- _Requirement_
Reproduce only the top of the records, down to and including the line containing "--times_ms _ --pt".

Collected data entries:
=== Begin Enclosure ===

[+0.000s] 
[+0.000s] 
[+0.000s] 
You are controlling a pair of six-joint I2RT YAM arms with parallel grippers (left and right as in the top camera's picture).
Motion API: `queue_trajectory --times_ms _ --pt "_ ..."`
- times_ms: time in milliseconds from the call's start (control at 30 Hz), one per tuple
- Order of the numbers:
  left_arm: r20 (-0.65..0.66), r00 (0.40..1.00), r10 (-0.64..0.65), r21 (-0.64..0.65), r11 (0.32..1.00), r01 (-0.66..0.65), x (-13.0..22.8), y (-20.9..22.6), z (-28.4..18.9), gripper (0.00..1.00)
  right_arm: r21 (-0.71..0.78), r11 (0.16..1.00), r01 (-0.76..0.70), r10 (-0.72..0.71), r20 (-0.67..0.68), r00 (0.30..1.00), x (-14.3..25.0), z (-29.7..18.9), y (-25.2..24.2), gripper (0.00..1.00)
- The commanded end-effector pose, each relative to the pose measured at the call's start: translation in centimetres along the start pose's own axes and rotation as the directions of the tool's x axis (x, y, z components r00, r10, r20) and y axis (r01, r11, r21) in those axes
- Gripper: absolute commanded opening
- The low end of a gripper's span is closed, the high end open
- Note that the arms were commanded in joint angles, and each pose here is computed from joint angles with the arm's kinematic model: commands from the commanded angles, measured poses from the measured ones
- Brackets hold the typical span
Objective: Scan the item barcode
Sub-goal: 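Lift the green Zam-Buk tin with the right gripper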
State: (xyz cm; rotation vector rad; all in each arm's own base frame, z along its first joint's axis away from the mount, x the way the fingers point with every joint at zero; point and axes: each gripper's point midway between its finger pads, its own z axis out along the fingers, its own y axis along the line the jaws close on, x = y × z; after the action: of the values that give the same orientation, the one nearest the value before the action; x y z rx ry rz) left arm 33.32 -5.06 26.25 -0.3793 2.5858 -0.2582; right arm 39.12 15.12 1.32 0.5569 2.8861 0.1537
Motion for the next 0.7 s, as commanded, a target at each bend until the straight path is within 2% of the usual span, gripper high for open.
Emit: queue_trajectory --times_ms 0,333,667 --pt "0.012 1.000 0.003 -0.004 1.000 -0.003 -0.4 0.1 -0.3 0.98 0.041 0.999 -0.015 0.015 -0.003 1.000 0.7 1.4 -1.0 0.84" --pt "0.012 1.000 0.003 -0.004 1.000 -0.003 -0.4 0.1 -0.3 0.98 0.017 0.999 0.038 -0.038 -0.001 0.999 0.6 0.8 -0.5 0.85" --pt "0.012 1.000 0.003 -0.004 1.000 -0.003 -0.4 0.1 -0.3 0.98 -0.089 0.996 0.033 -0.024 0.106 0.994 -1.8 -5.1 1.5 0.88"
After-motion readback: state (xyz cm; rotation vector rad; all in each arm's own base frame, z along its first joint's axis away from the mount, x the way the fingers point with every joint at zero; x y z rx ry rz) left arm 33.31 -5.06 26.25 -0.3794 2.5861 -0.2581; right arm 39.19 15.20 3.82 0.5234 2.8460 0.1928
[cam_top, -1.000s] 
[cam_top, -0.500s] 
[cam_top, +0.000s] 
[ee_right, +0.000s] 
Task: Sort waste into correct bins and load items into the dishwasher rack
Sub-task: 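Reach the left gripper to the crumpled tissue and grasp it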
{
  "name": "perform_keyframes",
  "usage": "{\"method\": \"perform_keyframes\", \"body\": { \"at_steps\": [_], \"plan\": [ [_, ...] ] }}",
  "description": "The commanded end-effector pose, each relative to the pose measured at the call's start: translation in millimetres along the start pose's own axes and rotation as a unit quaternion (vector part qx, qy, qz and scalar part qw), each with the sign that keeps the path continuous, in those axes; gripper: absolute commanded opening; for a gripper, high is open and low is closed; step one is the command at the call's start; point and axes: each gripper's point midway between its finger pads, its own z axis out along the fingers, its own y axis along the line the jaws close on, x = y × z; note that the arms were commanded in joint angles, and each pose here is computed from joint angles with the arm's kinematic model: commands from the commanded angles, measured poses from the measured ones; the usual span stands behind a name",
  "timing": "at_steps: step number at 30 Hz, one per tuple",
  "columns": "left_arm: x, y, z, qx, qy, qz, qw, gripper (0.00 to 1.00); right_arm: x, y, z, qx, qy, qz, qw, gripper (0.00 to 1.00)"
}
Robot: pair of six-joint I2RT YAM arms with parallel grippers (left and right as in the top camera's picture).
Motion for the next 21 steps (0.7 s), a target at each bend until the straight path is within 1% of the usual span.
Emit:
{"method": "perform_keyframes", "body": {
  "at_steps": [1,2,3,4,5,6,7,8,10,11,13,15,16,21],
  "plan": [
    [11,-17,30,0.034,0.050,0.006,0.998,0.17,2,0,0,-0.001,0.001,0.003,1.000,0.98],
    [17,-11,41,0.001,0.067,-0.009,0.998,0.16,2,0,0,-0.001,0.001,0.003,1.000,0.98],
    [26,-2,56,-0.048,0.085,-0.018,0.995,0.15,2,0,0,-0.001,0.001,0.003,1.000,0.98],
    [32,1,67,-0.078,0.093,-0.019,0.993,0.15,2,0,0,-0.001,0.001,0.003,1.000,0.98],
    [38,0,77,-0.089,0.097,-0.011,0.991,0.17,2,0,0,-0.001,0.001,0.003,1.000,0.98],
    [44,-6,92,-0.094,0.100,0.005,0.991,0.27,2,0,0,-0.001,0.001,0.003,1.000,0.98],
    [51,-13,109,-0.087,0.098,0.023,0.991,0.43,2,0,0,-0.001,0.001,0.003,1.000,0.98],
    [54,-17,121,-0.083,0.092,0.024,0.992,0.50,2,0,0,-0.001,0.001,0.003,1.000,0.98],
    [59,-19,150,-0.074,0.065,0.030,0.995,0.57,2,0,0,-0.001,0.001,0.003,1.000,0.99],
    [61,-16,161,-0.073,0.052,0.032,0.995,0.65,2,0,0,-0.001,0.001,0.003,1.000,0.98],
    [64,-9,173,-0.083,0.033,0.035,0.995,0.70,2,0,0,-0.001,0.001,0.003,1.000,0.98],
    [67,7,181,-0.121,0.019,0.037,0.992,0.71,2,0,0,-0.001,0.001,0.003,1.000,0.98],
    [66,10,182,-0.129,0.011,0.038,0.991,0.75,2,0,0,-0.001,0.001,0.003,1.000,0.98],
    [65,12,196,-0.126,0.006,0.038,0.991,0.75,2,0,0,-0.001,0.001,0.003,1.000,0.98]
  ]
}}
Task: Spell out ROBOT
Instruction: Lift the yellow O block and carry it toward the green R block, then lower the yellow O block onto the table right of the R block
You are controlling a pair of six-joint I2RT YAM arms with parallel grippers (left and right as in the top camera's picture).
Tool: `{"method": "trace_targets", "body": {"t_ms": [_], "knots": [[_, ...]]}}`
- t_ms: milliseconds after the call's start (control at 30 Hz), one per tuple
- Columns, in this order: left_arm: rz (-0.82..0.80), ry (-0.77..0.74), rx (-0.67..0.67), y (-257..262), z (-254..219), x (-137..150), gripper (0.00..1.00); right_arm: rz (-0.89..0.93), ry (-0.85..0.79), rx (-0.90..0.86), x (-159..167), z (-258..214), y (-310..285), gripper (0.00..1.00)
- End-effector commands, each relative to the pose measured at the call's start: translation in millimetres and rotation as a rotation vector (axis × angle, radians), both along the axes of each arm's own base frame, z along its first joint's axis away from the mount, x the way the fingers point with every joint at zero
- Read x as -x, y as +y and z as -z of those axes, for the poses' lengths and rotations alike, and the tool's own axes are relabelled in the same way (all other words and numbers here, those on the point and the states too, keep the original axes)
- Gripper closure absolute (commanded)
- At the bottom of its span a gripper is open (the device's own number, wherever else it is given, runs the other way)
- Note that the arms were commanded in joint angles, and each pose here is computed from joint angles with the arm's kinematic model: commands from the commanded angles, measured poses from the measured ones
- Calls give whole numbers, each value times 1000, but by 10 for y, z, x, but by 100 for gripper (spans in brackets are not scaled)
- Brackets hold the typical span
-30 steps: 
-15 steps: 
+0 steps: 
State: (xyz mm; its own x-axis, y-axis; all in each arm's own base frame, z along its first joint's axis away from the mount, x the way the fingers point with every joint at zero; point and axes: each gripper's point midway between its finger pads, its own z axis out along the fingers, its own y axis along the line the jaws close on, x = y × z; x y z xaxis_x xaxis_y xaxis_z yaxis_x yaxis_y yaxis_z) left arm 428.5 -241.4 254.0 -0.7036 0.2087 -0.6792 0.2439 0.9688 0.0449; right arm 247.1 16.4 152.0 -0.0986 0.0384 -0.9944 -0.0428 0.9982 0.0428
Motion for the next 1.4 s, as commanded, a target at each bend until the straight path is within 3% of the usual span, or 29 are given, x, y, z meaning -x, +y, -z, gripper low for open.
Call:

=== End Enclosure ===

- _Task solution_
[+0.000s] 
[+0.000s] 
[+0.000s] 
You are controlling a pair of six-joint I2RT YAM arms with parallel grippers (left and right as in the top camera's picture).
Motion API: `queue_trajectory --times_ms _ --pt "_ ..."`

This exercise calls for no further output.